Coverage is what you see of the board when overlapped.  Eg 170 mm board you'll see between 130mm  to 155mm coverage.  You stated your required coverage is 165 - 170.    0 - 5mm overlap is obviously inadequate especially since they'll shrink.  You'll need 185mm - 200mm nominal (total) width.  First step is to determine the timber type, and thickness at the bottom and the top as they are tapered. Possibly hardwood if very old and may be unavailable but someone could have something similar.  No idea what Bunnings sell but for baltic pine boards I use kosiken,  which are pretty good.   The cheaper baltic boards ( sometimes a bundle without any plastic cover) are full of knots in which some will fall out and the board will cup more.

----------


## organix

Apologies, maybe I wasn't very clear. The size of the current weatherboards are 165mm, this is not the overlap.  
Thanks, I might have to bring in one of our weatherboards to a timber place and see if we can match it up with something.

----------


## goldie1

> Apologies, maybe I wasn't very clear. The size of the current weatherboards are 165mm, this is not the overlap.  
> Thanks, I might have to bring in one of our weatherboards to a timber place and see if we can match it up with something.
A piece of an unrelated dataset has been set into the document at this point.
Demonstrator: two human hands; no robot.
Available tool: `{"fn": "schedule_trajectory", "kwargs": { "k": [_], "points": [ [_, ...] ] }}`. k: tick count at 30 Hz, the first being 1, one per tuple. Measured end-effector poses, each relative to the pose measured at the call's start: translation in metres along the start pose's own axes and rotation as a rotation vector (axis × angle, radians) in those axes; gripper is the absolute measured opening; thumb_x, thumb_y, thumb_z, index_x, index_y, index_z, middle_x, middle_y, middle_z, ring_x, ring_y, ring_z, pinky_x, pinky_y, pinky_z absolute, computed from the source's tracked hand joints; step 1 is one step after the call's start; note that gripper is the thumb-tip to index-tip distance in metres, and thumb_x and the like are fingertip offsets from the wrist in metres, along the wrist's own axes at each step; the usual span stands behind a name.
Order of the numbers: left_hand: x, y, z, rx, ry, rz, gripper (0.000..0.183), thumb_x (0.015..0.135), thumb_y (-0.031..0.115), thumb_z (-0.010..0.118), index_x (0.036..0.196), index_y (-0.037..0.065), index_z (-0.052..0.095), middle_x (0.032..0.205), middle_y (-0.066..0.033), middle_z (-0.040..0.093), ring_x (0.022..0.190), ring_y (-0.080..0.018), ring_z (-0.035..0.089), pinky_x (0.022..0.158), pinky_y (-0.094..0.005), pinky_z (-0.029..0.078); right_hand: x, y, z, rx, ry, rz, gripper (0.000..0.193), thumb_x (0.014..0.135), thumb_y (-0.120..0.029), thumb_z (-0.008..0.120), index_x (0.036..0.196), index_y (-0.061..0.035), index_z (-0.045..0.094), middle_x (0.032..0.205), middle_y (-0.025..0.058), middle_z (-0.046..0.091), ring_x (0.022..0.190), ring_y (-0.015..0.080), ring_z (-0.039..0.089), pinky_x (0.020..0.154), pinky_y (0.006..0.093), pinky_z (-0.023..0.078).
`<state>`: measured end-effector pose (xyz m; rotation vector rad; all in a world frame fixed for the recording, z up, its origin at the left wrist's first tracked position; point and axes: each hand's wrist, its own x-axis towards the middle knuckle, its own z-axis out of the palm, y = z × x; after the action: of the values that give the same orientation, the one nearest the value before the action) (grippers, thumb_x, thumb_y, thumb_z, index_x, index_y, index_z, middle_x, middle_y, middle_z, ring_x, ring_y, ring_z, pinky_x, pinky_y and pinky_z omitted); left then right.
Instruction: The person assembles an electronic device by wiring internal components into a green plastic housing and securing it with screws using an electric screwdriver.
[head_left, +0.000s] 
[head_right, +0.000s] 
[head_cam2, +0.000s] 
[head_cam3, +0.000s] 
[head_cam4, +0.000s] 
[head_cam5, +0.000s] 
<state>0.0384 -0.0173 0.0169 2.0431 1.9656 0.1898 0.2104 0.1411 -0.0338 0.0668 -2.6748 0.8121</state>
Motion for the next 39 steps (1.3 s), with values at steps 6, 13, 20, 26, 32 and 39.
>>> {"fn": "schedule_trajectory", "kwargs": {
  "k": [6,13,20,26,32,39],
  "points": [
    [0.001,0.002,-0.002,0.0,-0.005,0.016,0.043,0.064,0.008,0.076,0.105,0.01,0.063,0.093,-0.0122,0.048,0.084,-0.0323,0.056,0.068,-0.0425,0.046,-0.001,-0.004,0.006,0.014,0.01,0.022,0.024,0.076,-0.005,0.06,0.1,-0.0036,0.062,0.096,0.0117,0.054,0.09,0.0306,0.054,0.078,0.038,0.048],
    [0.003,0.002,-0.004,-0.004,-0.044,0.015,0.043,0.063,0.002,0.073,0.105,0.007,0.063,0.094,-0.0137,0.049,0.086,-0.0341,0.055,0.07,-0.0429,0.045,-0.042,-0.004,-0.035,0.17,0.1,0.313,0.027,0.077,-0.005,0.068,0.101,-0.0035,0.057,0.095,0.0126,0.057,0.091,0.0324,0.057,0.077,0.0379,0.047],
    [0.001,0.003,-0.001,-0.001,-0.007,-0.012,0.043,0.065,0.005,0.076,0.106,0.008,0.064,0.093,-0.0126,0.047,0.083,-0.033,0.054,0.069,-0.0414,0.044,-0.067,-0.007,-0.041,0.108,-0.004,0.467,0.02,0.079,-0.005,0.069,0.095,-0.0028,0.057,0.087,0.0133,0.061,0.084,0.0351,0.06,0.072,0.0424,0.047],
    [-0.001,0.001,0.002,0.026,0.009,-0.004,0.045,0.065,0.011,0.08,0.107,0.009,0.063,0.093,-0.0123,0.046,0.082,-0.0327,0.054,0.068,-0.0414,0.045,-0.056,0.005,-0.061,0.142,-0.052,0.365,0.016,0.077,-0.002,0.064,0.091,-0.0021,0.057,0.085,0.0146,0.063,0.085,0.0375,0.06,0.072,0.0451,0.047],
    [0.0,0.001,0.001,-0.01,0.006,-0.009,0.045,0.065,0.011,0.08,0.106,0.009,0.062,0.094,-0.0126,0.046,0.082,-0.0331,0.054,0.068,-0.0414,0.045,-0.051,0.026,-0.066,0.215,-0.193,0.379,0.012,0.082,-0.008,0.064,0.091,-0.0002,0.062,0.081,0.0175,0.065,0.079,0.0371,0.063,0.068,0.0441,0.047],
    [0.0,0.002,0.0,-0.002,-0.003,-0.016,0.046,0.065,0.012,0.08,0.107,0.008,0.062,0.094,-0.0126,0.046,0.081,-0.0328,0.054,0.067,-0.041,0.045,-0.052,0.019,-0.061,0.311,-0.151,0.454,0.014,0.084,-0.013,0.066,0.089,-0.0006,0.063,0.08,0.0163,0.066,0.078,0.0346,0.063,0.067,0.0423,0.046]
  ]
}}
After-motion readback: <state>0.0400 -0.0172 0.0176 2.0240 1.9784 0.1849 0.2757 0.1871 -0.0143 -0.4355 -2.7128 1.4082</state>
  IF you are replacing only some boards the extra 10 mm in width doesn't matter they just overlap 
 the extra bit. What is important is the profile and thickness if you want to match in with the existing. 
 Taking a piece of the old to a timber yard would be your best bet if you are unsure.  
What part of Melbourne are you in

----------


## Snipper

Oh.  Sorry.  Not sure why I went down that path as there was no mention of coverage in your op to begin with.   Just me over complicating something that need not be.  The baltic pine square edged ones will be alright matching up with with your old ones being either hardwood ones or baltic which don't last very long if not primed and maintained.

----------


## organix

I'm in Footscray, goldie1.

----------


## goldie1

> I'm in Footscray, goldie1.

    Try     Bowens      they have a branch in N Melbourne

----------


## 3209547

Bowens Nth Melb. are good or you could try a little closer to home, Tait Home Timber and Hardware, Footscray at 101-103 Geelong Rd. (Near The Plough Hotel). 
Sent from my SM-G920I using Tapatalk

----------


## organix

Thanks for your suggestion everyone! 
I'm looking at getting the sycon linea weatherboards now for one side of the house but the width sizes are either 150mm or 180mm. Given that our current weatherboards are 165mm (and we will be replacing others around the house with 175mm weatherboards), will this one side of the house look different if we use the sycon weatherboards??  
I am thinking if we use the 150mm ones, the weatherboards will be very close together and not look like the rest of the weatherboards around the house, or if we use the 180mm ones is it possible to get them to look like the existing ones if we overlap the weatherboards more? I hope this makes sense! Which width would be the best one to use?

----------


## Snipper

the linea are the same thickness all round, 16 mm,  where as the timber ones are tapered from around 21mm at the bottom to about 7mm on the top.  Will look very similar providing they are not meeting up though. 
The hidden nailing in the linea is good and will be a far better investment long term.  180 will be fine to get your coverage with slightly more overlap but may protrude out further than your current weatherboard stops on the corners.  Make sure you install as directed with 2mm gaps against the stops and butt joins for expansion.  These get filled with sika or similar.

----------